TASK DIRECTIONS: In the answer, each line of the listing should appear again unchanged.

EXERCISE DATA:
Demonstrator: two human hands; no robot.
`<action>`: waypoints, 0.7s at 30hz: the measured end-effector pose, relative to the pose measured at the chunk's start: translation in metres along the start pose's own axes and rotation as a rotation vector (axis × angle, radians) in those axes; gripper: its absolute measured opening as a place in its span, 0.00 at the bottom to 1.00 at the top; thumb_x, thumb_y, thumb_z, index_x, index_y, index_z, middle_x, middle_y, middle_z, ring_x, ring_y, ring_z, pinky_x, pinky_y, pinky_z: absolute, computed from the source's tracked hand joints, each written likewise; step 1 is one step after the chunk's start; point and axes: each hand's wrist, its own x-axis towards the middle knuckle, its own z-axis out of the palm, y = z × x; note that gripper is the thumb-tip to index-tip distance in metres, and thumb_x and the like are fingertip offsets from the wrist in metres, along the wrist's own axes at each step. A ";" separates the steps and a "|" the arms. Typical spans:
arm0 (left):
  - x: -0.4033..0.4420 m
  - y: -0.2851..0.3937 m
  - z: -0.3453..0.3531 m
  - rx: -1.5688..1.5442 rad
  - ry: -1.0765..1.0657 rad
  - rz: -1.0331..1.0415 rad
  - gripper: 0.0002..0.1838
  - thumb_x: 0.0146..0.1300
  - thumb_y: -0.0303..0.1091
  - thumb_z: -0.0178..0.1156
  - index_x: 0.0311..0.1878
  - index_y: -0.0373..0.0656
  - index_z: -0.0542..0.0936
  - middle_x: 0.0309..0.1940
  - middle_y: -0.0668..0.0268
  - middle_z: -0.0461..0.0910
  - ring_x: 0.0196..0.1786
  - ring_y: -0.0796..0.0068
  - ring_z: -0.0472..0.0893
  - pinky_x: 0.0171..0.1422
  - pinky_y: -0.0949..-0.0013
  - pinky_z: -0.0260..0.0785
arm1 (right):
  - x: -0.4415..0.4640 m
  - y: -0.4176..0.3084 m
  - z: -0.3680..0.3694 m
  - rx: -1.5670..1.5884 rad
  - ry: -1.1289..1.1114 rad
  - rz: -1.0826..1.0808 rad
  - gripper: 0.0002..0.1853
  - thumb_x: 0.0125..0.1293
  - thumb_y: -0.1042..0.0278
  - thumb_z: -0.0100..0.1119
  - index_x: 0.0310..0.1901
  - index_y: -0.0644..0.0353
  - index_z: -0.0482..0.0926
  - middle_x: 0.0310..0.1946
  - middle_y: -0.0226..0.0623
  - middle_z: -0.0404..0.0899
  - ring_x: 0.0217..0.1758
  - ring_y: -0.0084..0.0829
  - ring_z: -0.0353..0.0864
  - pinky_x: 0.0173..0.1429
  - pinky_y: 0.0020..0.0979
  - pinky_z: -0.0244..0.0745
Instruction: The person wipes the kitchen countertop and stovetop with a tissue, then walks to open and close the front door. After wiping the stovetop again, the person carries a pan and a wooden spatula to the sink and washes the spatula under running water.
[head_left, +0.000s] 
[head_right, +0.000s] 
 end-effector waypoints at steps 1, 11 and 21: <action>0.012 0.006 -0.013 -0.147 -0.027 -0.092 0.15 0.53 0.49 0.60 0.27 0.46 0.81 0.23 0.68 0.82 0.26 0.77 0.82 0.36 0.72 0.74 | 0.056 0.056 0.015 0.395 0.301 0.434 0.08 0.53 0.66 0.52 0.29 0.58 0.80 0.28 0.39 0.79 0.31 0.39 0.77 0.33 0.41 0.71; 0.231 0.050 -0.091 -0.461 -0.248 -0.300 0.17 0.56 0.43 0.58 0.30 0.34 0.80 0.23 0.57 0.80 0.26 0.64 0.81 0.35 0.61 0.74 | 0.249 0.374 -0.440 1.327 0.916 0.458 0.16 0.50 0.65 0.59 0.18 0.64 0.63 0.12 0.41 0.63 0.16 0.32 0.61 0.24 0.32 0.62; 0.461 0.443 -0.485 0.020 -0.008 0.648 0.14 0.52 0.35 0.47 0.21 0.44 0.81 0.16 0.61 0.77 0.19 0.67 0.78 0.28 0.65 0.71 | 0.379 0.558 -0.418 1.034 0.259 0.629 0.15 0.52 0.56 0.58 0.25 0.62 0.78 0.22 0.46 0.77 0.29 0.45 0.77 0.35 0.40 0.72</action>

ANSWER TO THIS PROBLEM:
Demonstrator: two human hands; no robot.
`<action>`: waypoints, 0.7s at 30hz: the measured end-effector pose, relative to the pose measured at the chunk's start: translation in metres along the start pose's own axes and rotation as a rotation vector (axis × angle, radians) in those axes; gripper: its absolute measured opening as a place in its span, 0.00 at the bottom to 1.00 at the top; thumb_x, thumb_y, thumb_z, index_x, index_y, index_z, middle_x, middle_y, middle_z, ring_x, ring_y, ring_z, pinky_x, pinky_y, pinky_z: absolute, computed from the source's tracked hand joints, each written likewise; step 1 is one step after the chunk's start; point and axes: each hand's wrist, its own x-axis towards the middle knuckle, its own z-axis out of the palm, y = z × x; note that gripper is the thumb-tip to index-tip distance in metres, and thumb_x and the like are fingertip offsets from the wrist in metres, along the wrist's own axes at each step. A ";" separates the steps and a "|" the arms. Typical spans:
arm0 (left):
  - x: -0.4033..0.4420 m
  - y: -0.2851..0.3937 m
  - z: -0.3453..0.3531 m
  - rx: -1.5688..1.5442 rad
  - ry: -1.0765..1.0657 rad
  - rz: -1.0331..1.0415 rad
  - gripper: 0.0002..0.1838
  - thumb_x: 0.0146..0.1300
  - thumb_y: -0.0303..0.1091
  - thumb_z: -0.0178..0.1156
  - index_x: 0.0311..0.1878
  - index_y: -0.0373..0.0656
  - index_z: -0.0542..0.0936
  - middle_x: 0.0309..0.1940
  - middle_y: -0.0668..0.0268
  - middle_z: -0.0461..0.0910
  - ring_x: 0.0196..0.1786
  - ring_y: -0.0796..0.0068
  - ring_z: -0.0472..0.0893
  - pinky_x: 0.0171..0.1422
  - pinky_y: -0.0949..-0.0013
  - pinky_z: -0.0260..0.0785
arm1 (right):
  - x: -0.4415..0.4640 m
  - y: -0.4176..0.3084 m
  - z: -0.3680..0.3694 m
  - rx: -1.5670..1.5884 rad
  - ry: -1.1289..1.1114 rad
  - rz: -1.0826..1.0808 rad
  - gripper: 0.0002..0.1853
  - thumb_x: 0.0125..0.1293
  - thumb_y: -0.1042..0.0278
  - thumb_z: -0.0100..0.1119
  - index_x: 0.0310..0.1901
  - index_y: -0.0644..0.0353
  - index_z: -0.0482..0.0926
  - middle_x: 0.0310..0.1946
  - middle_y: -0.0226..0.0623
  - middle_z: -0.0404..0.0899
  - ring_x: 0.0217..0.1758
  - ring_y: -0.0084..0.0829
  - ring_z: -0.0353..0.0864
  - pinky_x: 0.0173..0.1429
  - pinky_y: 0.0020..0.0979
  - pinky_z: -0.0244..0.0745
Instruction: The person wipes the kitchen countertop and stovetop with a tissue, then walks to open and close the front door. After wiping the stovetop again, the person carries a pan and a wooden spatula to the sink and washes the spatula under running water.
[head_left, +0.000s] 
[head_right, +0.000s] 
 end-effector waypoints at steps 1, 11 and 21: <action>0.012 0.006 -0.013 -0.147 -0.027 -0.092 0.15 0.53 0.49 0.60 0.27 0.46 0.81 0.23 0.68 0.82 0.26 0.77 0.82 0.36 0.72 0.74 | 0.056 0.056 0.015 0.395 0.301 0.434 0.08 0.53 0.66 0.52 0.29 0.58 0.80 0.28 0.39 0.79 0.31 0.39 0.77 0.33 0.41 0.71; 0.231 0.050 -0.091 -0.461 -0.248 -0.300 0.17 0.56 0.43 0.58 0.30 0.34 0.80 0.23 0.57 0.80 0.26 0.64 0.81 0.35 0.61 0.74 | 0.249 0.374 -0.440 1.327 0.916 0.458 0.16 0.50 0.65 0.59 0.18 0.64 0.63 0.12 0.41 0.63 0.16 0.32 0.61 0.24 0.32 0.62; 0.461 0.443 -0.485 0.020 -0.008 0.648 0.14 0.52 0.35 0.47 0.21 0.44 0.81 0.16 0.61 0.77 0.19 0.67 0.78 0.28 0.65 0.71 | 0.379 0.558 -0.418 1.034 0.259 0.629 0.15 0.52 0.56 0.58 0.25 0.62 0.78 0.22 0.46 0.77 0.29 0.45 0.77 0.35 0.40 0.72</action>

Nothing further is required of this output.